# Coated shepherd, undercoat?



## balloons (Aug 18, 2012)

Piper is just over 6 months now, and her adult coat is coming in, but I see no signs of an undercoat. Both of her parents were stock, with her sire being 'plush'. I'm just wondering when the undercoat is supposed to come in, if she has one.


Sent from my iPhone using Petguide.com Free App


----------



## balloons (Aug 18, 2012)

Oh, and some pictures. 























Sent from my iPhone using Petguide.com Free App


----------



## msvette2u (Mar 20, 2006)

That actually looks like fluffy undercoat on her now from what I can see. 
They are born fuzzy/undercoat (usually) and develop longer guard hairs as they get older.
Some side views (standing) may help...


----------



## balloons (Aug 18, 2012)

Do these help? 






























































I wish the quality were better, they look great on my iPad, but they degrade when I upload them on the app. 

Sent from my iPhone using Petguide.com Free App


----------



## Kyleigh (Oct 16, 2012)

We do need more pictures, and standing is the best!

Not ALL long coats have an undercoat. I was told that Ky might or might not have one. She's 18 months ... and doesn't have as thick fur as other LC's


The first picture is Kyleigh ... (the one with no snow) and the second picture is Odita - she belongs to Hattifattener in Latvia ... I've copied the picture of Odita from this thread so you can see the difference in thickness of both side by side

I have to admit, I am very very jealous of Odita's fur, but am quite glad I don't have to groom ALL that! Ky's is enough!


----------



## balloons (Aug 18, 2012)

ETA: I've seen pictures of Kyleigh before, and I must say, she is beautiful.

okay, so i uploaded some of the better pictures to tumblr, so the quality would be better.


----------



## msvette2u (Mar 20, 2006)

Well that kinda does look more like guard hairs. 
What was she like as a puppy? 
For comparison of how puppies usually start out with fuzzy undercoat, I'll post pics of my Libby pretty soon.


----------



## balloons (Aug 18, 2012)

My roommate has a Pembroke Welsh Corgi, and she's a month older than Piper and has an intense undercoat. So I guess it's making me question whether or not Piper has one. 

Also, because Piper isn't shedding NEARLY as much as Tilly is.

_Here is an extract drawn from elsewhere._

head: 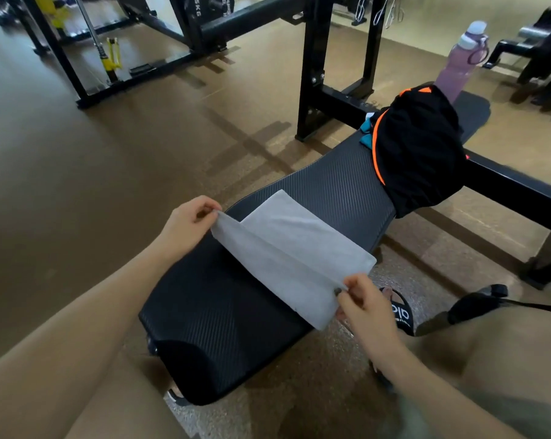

I got her at 3mo. so I'm not sure about before that, but I can post some pictures of around then.


----------



## Cassidy's Mom (Mar 30, 2003)

Her coat looks a lot like Keefer's did at 6 months old:


----------



## balloons (Aug 18, 2012)

Did Keefer have an undercoat then or did he develop one later? I absolutely love his coloring, btw. He's stunning.


----------



## Cassidy's Mom (Mar 30, 2003)

I couldn't tell you at what age I knew he had an undercoat, but he definitely has one, lol!


----------



## Cassidy's Mom (Mar 30, 2003)

Here's a standing picture, at a couple of months past his second birthday:










Hard to believe, but he turned 7 in August. :wub:


----------



## balloons (Aug 18, 2012)

Ahh! Look at all that fur! I will be all sorts of excited if Piper's coat turns out anything like his.


----------



## msvette2u (Mar 20, 2006)

Ah good, I can't find puppy Libby anyway 
Keefer is so :wub:


----------



## VegasResident (Oct 4, 2006)

We have had 2 coated GSDs. Our first appeared to be a Long Coated Standard as she had very thick undercoating under the longer fur. My current boy is probably a long hair. His fur is very silky and parts right down the center of his back. Here is a picture of him. He is groomed so his hocks and legs are trimmed up along with his tummy to keep him from getting too messy


----------



## VegasResident (Oct 4, 2006)

This is another one of Romeo. He is 2.5 years. Again, his thighs, hocks, legs are tummy are groomed otherwise they get unruly with their very long length since he plays in water etc all the time so they will look a little shorter.


----------